Les chiffres ne mentent pas. Chaque année, la Suisse accueille environ 100 000 nouveaux arrivants, mais cela exige des ressources qui échappent à son capacité d’adaptation. Les infrastructures sociales et économiques en pleine dégradation : 45 000 logements supplémentaires, un hôpital de 420 lits, plus de 2 000 professionnels soignants – des besoins qui s’échappent du contrôle national.

« Le système est à bout de souffle », affirme Marcel Dettling, conseiller national. « Sans mesures strictes, nous risquons d’être dépassés par une immigration incontrôlée. »

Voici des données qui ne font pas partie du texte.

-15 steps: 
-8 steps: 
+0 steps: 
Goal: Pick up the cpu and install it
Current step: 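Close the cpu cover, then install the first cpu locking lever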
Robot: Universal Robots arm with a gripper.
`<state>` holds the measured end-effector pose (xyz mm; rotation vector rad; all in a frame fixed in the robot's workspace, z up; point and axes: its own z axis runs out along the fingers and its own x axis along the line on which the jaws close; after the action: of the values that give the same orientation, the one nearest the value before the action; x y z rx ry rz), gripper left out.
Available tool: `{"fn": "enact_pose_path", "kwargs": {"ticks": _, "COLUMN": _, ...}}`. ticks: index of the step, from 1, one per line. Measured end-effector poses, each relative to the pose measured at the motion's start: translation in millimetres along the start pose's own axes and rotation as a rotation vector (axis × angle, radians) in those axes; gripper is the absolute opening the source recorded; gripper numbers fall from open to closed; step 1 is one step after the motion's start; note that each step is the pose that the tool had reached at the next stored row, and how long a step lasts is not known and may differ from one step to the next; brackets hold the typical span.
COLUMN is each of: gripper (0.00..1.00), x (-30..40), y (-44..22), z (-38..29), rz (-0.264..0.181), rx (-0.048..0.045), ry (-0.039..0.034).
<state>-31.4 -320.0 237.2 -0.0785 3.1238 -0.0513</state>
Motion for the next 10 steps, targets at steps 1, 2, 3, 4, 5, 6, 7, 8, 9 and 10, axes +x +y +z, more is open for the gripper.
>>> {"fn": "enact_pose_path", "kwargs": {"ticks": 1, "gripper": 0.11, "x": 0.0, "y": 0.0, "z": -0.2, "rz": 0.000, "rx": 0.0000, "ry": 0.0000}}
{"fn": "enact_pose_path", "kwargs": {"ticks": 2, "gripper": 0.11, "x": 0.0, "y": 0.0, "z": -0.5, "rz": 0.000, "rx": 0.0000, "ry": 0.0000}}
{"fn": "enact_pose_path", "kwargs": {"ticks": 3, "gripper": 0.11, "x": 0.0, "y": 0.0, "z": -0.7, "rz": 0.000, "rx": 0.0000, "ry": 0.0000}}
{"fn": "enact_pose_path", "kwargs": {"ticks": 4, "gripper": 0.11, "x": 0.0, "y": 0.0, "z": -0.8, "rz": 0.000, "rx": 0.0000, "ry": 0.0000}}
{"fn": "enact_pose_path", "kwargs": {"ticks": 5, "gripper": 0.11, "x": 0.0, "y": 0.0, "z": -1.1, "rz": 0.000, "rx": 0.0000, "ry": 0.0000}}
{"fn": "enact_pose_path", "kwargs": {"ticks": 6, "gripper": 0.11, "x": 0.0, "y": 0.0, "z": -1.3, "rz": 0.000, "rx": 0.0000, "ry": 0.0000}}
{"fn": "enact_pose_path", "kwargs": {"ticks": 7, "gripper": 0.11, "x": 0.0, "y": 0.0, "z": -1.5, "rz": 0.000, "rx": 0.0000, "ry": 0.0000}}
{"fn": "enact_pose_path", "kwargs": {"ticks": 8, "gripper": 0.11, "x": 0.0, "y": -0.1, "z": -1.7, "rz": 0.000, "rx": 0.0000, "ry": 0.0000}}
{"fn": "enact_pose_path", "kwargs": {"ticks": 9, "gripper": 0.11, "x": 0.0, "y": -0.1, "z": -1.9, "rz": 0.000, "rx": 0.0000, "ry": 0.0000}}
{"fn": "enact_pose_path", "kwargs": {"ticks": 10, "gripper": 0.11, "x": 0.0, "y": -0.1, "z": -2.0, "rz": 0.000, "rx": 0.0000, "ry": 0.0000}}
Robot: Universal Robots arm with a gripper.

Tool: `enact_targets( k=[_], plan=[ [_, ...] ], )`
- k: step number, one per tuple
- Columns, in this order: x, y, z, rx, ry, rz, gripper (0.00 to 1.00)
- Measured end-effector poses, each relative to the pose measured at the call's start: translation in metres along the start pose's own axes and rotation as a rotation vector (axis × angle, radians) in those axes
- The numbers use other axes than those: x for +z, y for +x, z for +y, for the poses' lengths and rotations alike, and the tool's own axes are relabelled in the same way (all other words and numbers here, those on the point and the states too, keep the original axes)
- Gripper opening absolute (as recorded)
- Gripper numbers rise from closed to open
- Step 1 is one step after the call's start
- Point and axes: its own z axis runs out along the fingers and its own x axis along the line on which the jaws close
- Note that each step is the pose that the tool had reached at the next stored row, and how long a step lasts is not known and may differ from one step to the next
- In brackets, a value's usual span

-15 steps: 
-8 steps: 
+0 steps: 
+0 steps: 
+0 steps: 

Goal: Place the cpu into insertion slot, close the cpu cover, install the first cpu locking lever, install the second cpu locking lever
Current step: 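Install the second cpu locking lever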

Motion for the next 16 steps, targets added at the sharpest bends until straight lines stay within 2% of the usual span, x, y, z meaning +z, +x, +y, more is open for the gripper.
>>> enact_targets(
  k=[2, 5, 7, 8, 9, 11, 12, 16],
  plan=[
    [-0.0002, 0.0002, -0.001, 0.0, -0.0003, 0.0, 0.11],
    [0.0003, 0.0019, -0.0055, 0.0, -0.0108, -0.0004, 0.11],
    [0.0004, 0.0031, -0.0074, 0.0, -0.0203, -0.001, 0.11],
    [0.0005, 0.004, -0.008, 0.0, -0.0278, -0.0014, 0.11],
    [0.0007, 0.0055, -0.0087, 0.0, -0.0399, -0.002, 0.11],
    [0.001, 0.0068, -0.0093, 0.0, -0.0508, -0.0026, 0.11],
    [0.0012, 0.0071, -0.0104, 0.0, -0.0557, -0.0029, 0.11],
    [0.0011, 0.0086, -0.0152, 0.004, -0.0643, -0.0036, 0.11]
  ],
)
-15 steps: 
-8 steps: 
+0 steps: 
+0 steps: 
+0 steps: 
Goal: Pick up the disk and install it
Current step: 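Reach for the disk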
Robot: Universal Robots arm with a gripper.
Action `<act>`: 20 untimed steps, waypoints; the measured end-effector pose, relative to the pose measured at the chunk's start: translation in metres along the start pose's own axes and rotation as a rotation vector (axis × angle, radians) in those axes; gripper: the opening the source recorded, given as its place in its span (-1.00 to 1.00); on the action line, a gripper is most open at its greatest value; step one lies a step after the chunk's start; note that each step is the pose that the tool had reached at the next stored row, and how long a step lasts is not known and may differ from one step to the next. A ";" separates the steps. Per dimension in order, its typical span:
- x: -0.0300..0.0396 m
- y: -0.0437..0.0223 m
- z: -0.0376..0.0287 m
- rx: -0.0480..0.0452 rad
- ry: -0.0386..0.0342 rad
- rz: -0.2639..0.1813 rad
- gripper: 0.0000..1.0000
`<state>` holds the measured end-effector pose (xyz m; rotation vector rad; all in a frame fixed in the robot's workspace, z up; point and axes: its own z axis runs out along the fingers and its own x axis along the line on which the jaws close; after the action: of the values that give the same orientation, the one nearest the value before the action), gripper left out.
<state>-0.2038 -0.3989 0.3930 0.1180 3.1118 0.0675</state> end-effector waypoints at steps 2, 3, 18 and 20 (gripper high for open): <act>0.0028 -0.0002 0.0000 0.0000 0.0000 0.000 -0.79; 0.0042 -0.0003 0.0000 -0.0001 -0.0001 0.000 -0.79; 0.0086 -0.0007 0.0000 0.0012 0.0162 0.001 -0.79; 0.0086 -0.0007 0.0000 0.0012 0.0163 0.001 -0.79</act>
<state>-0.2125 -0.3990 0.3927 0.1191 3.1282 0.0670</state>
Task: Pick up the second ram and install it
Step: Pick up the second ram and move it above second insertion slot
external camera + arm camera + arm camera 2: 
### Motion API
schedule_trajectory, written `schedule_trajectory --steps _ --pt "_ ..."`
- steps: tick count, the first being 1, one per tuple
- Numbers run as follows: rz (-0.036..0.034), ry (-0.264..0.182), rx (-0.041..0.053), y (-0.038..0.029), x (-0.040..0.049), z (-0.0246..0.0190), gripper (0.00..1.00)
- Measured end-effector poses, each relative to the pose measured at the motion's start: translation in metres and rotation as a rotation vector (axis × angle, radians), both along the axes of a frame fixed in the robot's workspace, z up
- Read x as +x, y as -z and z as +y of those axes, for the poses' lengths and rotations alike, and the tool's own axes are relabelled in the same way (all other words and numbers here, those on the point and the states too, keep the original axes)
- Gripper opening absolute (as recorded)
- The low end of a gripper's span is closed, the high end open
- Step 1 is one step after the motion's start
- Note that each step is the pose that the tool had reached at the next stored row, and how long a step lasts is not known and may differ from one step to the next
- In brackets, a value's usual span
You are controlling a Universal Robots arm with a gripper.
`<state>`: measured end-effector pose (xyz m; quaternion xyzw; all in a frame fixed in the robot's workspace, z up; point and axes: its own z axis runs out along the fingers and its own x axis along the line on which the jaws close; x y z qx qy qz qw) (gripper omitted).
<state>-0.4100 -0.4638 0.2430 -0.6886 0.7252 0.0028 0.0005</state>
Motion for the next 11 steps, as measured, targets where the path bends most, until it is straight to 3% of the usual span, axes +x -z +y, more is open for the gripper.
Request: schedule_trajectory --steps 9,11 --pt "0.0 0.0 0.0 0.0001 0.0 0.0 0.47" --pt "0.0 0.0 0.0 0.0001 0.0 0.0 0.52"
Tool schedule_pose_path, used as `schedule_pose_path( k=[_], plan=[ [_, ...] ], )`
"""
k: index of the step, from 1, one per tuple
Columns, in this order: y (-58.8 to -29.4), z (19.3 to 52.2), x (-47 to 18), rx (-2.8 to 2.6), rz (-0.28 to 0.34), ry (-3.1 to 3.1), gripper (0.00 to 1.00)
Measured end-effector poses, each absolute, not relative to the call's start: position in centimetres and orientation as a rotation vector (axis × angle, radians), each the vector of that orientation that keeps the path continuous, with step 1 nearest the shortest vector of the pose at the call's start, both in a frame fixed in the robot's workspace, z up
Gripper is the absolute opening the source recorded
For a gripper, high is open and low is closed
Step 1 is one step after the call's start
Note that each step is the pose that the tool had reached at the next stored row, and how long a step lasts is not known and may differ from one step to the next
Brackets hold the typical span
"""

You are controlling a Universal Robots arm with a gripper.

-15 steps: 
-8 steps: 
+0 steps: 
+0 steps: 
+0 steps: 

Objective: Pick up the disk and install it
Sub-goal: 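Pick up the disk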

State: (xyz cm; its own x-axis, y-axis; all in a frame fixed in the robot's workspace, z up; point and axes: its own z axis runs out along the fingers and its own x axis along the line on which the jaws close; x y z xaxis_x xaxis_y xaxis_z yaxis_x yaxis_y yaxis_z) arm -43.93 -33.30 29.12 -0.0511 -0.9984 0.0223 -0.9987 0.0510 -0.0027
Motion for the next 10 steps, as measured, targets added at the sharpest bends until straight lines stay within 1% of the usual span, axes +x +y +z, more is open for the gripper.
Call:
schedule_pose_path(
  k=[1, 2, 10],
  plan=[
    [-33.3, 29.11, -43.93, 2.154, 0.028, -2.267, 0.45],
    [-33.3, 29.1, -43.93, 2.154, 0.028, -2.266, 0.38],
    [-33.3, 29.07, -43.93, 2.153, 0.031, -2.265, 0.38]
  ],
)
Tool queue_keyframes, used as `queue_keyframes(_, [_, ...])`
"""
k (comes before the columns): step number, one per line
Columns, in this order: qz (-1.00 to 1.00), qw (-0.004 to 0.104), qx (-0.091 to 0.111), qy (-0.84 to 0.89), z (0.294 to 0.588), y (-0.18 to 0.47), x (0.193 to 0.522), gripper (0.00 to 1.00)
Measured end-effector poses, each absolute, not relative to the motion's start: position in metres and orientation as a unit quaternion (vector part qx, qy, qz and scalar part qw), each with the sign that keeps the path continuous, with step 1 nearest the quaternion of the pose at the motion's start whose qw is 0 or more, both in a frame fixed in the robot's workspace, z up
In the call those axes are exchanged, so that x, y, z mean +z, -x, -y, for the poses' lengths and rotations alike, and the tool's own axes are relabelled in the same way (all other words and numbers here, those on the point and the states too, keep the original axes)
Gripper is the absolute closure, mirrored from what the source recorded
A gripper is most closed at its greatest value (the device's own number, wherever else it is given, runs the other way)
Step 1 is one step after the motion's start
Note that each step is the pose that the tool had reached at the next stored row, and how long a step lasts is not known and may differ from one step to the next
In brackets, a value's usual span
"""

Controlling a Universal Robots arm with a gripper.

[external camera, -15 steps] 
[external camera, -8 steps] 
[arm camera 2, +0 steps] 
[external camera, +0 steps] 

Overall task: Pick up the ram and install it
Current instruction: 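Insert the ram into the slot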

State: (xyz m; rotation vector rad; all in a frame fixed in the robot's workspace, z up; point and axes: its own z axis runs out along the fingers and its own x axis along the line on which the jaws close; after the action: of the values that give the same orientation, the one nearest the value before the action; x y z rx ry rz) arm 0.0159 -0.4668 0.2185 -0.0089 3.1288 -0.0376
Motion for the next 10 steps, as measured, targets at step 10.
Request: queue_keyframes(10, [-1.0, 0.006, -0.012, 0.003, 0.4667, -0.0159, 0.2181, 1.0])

Les conséquences se ressentent immédiatement. La criminalité en hausse, surtout dans les zones frontalières. Selon Céline Amaudruz, conseillère genevoise : « Plus de 80 % des délinquants en Suisse ne sont pas des citoyens locaux. » Les transports également : en 2024, les embouteillages nationaux ont atteint un record avec plus de 55 000 heures d’accumulation. Sandra Sollberger, conseillère nationale, précise que le quotidien des citoyens est désormais insoutenable.

De plus, la libre circulation des travailleurs en UE réduit les salaires et éloigne les jeunes suisses du marché. « Leur avenir est menacé », explique Marco Chiesa, conseiller aux États. « Les opportunités locales disparaissent pour faire place à des flux externes moins qualifiés. »

Le 14 juin, la Suisse doit choisir : continuer à subir ces effets ou voter pour une initiative qui sauverait son équilibre social et économique.